(Work instruction)
Scan the records below for the line with "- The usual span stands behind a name" and the line with "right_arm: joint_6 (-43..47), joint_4". Repeat those two lines and every line between them exactly, and nothing else.

(Dataset)

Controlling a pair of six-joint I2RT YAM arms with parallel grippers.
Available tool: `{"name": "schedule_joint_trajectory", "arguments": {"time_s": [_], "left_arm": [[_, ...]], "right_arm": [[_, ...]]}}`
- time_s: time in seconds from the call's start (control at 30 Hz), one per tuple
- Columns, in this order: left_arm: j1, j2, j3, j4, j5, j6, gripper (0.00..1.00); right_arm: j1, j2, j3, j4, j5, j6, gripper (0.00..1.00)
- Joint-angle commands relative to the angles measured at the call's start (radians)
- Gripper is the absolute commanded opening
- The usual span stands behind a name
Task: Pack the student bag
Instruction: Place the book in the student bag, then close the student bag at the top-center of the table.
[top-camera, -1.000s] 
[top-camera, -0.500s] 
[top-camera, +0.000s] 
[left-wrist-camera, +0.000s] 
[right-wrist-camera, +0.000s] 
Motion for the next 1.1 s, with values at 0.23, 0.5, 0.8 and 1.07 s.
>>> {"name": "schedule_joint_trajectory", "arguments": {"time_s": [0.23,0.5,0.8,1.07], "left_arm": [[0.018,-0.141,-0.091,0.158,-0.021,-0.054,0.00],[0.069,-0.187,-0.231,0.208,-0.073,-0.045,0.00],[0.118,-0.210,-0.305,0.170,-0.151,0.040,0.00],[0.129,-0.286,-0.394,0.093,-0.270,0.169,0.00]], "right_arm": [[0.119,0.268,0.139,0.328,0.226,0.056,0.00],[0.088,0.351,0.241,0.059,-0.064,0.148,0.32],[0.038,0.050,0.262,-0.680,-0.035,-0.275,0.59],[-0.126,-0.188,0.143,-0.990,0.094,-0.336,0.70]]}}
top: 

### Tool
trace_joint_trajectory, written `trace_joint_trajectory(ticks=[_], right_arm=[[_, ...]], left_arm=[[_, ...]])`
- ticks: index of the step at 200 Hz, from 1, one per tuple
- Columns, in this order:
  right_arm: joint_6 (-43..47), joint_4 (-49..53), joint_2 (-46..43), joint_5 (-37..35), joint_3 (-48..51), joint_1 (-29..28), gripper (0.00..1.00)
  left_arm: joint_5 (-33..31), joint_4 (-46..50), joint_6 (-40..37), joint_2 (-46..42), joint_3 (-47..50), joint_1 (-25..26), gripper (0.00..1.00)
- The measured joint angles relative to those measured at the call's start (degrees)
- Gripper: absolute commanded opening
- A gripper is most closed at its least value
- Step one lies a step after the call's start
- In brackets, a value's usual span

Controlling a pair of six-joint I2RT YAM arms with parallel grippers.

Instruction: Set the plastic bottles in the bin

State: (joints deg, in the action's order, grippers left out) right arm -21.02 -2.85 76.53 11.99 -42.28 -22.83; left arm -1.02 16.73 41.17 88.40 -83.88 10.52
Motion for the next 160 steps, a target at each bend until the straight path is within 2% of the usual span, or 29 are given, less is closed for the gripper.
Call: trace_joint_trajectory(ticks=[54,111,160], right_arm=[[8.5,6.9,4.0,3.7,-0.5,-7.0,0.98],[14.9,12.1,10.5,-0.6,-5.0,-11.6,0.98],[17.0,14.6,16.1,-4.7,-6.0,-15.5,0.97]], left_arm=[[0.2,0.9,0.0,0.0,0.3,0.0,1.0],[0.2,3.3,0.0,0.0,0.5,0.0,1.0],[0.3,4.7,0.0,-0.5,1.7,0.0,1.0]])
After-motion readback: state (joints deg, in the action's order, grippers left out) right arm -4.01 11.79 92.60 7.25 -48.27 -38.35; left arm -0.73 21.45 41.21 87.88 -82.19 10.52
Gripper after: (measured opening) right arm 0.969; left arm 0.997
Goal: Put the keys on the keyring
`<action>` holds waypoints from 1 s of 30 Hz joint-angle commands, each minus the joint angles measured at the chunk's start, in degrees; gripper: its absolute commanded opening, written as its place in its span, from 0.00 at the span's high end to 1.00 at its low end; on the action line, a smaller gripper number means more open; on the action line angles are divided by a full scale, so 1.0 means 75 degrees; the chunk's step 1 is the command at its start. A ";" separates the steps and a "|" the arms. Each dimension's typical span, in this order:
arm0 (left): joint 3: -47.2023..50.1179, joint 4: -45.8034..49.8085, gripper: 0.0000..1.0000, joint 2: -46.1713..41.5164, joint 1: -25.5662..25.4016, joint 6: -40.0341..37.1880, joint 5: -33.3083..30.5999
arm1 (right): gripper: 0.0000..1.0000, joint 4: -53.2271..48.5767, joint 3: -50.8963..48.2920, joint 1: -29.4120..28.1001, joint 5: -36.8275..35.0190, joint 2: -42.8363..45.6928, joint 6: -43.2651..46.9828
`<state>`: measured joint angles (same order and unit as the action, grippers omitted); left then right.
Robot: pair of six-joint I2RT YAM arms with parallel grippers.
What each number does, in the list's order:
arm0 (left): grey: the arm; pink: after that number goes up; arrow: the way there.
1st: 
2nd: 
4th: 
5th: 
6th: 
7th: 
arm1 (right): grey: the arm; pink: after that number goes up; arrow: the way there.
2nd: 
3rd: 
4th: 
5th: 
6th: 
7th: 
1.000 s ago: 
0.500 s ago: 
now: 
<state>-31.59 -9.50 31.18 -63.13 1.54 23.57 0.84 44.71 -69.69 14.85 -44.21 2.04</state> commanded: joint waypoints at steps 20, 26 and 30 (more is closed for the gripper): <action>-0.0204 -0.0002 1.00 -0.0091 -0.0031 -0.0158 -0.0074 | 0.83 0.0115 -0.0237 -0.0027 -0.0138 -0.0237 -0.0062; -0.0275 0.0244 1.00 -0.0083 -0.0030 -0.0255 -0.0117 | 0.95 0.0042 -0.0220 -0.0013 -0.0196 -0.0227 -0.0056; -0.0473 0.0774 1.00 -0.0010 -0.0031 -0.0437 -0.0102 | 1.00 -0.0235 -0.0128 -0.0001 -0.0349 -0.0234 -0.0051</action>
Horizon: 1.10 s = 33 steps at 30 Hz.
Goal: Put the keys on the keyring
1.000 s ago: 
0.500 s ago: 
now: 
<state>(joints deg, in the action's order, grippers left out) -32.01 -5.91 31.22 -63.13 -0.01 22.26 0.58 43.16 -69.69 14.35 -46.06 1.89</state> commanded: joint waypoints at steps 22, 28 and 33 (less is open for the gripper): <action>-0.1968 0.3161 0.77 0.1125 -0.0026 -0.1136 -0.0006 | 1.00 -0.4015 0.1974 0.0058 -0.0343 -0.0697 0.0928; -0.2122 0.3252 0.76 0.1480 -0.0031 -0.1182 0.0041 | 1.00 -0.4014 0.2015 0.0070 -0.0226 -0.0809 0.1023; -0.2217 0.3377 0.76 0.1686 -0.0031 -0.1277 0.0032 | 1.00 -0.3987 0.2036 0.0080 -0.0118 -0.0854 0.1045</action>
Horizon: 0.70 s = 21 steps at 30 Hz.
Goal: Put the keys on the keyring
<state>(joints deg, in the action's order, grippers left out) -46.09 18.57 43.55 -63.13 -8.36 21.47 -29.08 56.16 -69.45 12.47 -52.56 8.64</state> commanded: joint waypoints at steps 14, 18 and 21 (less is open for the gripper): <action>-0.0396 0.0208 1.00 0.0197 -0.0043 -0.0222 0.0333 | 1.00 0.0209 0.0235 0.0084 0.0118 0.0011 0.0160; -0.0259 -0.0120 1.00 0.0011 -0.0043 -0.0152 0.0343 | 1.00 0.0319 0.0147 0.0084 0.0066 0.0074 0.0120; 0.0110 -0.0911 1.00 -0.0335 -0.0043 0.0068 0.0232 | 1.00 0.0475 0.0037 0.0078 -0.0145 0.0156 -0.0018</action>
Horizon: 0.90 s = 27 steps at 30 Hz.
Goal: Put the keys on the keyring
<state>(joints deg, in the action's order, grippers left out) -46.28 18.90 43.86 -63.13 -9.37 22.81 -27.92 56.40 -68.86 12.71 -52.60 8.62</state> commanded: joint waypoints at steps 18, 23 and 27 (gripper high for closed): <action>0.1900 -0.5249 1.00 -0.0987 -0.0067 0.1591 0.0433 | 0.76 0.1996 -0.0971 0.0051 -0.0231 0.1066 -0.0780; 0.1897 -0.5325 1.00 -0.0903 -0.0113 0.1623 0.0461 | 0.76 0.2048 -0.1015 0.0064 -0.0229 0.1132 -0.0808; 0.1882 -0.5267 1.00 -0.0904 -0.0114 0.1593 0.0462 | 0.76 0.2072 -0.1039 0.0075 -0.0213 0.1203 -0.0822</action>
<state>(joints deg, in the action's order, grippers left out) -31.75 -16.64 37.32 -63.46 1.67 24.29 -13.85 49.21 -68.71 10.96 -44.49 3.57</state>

(Answer for this exercise)
- The usual span stands behind a name
Task: Pack the student bag
Instruction: Place the book in the student bag, then close the student bag at the top-center of the table.
[top-camera, -1.000s] 
[top-camera, -0.500s] 
[top-camera, +0.000s] 
[left-wrist-camera, +0.000s] 
[right-wrist-camera, +0.000s] 
Motion for the next 1.1 s, with values at 0.23, 0.5, 0.8 and 1.07 s.
>>> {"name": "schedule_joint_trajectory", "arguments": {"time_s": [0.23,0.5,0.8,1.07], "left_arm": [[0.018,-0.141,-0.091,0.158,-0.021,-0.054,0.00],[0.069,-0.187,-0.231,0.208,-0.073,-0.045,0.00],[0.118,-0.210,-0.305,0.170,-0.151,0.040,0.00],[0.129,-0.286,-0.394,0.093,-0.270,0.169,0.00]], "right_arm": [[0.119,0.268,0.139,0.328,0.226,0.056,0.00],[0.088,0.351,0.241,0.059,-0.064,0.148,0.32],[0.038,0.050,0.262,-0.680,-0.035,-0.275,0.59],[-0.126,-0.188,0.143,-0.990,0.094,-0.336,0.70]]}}
top: 

### Tool
trace_joint_trajectory, written `trace_joint_trajectory(ticks=[_], right_arm=[[_, ...]], left_arm=[[_, ...]])`
- ticks: index of the step at 200 Hz, from 1, one per tuple
- Columns, in this order:
  right_arm: joint_6 (-43..47), joint_4 (-49..53), joint_2 (-46..43), joint_5 (-37..35), joint_3 (-48..51), joint_1 (-29..28), gripper (0.00..1.00)

With the output given, the exercise is complete.